- [What the task requires] Output, verbatim and without pictures, the lines from the first line of the listing through the line containing "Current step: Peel".

- [Available data]
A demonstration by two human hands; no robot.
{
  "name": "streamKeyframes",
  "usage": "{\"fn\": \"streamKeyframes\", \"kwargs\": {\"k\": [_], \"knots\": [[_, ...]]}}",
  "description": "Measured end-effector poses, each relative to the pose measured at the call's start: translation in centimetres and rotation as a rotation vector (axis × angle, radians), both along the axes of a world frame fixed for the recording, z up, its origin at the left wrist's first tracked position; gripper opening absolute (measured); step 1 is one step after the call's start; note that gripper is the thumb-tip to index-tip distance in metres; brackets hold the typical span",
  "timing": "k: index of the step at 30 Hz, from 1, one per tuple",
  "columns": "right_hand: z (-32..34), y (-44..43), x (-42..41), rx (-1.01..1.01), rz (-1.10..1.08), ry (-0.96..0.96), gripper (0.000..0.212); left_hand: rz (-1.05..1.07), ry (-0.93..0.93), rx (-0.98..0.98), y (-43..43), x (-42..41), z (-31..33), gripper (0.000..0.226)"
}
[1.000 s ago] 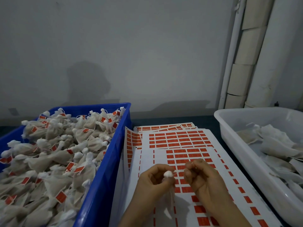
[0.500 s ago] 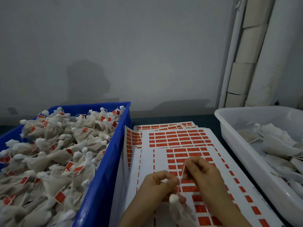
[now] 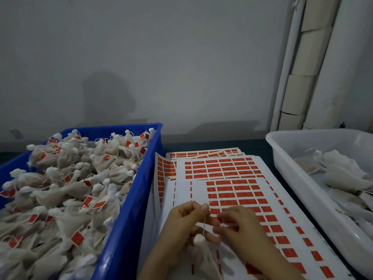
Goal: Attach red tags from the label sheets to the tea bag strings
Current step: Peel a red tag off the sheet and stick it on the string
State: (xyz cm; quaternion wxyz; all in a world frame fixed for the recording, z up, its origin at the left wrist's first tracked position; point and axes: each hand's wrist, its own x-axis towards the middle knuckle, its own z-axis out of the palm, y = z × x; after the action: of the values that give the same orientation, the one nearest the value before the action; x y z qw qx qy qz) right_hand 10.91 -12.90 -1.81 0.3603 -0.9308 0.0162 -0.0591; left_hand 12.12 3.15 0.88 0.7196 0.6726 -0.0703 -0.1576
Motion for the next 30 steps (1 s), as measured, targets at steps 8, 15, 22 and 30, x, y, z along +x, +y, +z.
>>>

- [Result]
A demonstration by two human hands; no robot.
{
  "name": "streamKeyframes",
  "usage": "{\"fn\": \"streamKeyframes\", \"kwargs\": {\"k\": [_], \"knots\": [[_, ...]]}}",
  "description": "Measured end-effector poses, each relative to the pose measured at the call's start: translation in centimetres and rotation as a rotation vector (axis × angle, radians), both along the axes of a world frame fixed for the recording, z up, its origin at the left wrist's first tracked position; gripper opening absolute (measured); step 1 is one step after the call's start; note that gripper is the thumb-tip to index-tip distance in metres; brackets hold the typical span",
  "timing": "k: index of the step at 30 Hz, from 1, one per tuple",
  "columns": "right_hand: z (-32..34), y (-44..43), x (-42..41), rx (-1.01..1.01), rz (-1.10..1.08), ry (-0.96..0.96), gripper (0.000..0.212); left_hand: rz (-1.05..1.07), ry (-0.93..0.93), rx (-0.98..0.98), y (-43..43), x (-42..41), z (-31..33), gripper (0.000..0.226)"
}
[1.000 s ago] 
[0.500 s ago] 
[now] 
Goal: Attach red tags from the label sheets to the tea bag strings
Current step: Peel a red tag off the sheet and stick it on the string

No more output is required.